Nous plannifions la reprise de la restauration des fresques au printemps 2002, avec l'école de restauration italo-syrienne, grâce à un financement européen dans un premier temps, et, nous l'espérons, italien par la suite. Dans le même temps, nous souhaitons refaire à neuf le toit de l'église, qui avait été rénové à la hâte, sans documentation adéquate en 1984.
Durant les années passées,( nous espérons si possible continuer dans le futur) nous avons réalisé une série d'initiatives, à caractère culturel et inter-religieux, avec l'aide de la Commission Européenne et de la Fondation Orseri. Un exemple typique est l'accroissement de notre bibliothèque dans sa partie consacrée au dialogue inter-religieux.
En septembre dernier, nous avons organisé une rencontre constructive avec de jeunes chrétiens en provenance de tout le Moyen-Orient. Le titre en était: "Je met mon espérance en toi". Quelques bons amis musulmans y ont apporté leur contribution positive. Nous publierons bientôt les textes des discussions et des discours en arabe. Un résumé en anglais sera publié avec la traduction de la déclaration finale sur notre site internet.
Cette lettre aux amis ressemble de plus en plus à un rapport annuel. Cependant, il est certain que notre "association amicale" est significative pour notre existence personnelle et considérable pour l'Eglise et pour la société.
Dans les années passées nous avons amplifié nos efforts pour aider les jeunes familles chrétiennes de Nebek et les décourager de s'expatrier. Nous voulons éviter la détérioration irréversible de l'équilibre entre les communautés musulmane et chrétienne qui constitue l'une des richesse du panorama socio-culturel local. Des résultats se font déjà sentir. Des prêts à taux zéro ont aidé au moins quatre familles à rester.

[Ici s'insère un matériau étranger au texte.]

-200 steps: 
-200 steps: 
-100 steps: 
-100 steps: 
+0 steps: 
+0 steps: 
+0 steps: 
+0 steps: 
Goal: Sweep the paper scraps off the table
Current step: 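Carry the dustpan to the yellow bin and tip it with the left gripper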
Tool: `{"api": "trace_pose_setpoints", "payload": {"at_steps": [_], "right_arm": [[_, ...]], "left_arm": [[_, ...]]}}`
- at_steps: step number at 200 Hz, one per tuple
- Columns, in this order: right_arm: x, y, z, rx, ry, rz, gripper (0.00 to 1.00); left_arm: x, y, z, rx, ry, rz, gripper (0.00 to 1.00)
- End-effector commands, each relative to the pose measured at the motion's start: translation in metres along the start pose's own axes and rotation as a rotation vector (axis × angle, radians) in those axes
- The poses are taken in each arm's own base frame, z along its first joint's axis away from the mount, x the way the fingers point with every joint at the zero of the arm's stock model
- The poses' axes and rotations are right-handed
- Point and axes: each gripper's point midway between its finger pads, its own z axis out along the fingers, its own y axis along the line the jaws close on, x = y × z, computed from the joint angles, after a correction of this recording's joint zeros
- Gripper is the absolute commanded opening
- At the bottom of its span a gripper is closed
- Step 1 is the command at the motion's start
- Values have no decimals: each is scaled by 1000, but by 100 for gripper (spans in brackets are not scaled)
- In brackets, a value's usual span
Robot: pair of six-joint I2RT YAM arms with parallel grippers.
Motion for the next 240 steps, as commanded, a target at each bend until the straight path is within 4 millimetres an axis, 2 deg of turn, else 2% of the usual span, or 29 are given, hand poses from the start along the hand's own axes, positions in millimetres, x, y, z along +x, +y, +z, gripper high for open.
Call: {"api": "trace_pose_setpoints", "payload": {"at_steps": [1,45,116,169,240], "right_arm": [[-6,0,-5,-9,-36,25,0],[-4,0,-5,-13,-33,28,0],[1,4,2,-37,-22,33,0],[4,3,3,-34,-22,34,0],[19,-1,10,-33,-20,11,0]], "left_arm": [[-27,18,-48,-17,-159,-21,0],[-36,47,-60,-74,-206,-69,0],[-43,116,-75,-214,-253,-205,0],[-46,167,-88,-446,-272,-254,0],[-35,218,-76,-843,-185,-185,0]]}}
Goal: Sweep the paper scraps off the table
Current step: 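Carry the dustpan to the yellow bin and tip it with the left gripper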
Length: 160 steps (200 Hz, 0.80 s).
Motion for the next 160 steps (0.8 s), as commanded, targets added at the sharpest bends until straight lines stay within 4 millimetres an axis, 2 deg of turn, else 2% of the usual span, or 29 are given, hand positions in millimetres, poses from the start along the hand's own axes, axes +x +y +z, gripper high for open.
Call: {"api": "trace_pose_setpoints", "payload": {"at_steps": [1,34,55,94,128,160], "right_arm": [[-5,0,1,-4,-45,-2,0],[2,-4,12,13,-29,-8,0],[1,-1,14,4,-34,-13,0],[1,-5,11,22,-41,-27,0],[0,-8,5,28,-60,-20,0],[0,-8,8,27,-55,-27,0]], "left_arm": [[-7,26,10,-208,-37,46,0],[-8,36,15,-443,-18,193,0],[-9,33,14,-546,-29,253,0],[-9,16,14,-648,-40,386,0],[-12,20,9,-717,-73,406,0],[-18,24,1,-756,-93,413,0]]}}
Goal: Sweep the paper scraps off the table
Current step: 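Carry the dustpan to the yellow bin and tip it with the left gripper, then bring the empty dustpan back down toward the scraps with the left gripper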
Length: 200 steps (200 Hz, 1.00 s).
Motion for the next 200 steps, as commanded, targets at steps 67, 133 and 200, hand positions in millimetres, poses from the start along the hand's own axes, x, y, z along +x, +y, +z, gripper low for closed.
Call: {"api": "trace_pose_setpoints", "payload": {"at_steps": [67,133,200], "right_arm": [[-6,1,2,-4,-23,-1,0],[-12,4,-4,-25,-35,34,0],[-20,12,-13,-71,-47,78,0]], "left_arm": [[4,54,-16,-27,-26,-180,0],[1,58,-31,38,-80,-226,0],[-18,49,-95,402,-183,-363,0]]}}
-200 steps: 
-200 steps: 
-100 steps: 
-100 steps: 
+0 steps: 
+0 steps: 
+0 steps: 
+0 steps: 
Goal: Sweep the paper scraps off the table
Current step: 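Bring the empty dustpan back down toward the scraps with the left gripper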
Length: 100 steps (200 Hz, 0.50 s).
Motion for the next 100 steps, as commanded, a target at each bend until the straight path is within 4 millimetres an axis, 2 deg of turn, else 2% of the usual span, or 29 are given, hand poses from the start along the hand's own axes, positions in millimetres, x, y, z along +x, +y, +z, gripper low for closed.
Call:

Nous voulons faire plus pour les familles et souhaitons construire cinq maisons à Nebek, pour les employés du monastère, sur un terrain que nous avons acheté près de l'église paroissiale. Mais, comme dit un proverbe arabe: "Un souffle de 20 secondes ne suffit pas au désir des voiles."
Un élément important est la qualité de notre groupe d'associés laïcs qui se bonifie avec le temps.
Marwan a fini son service militaire et a épousé Marwa en août dernier. Il est toujours impliqué dans l'activité du monastère, en même temps qu'il termine son diplôme universitaire de droit. Il s'occupe de consolider les relations avec les institutions et les organisations présentes dans notre région. Marwa a passé plusieurs mois à Rome pour apprendre la reliure et la restauration de livres dans l'atelier d'amis de Deir Mar Musa. Elle est revenue à son travail de bibliothécaire du monastère avec des idées neuves. Ils demeurent tous deux très engagés au service de la paroisse de Nebek.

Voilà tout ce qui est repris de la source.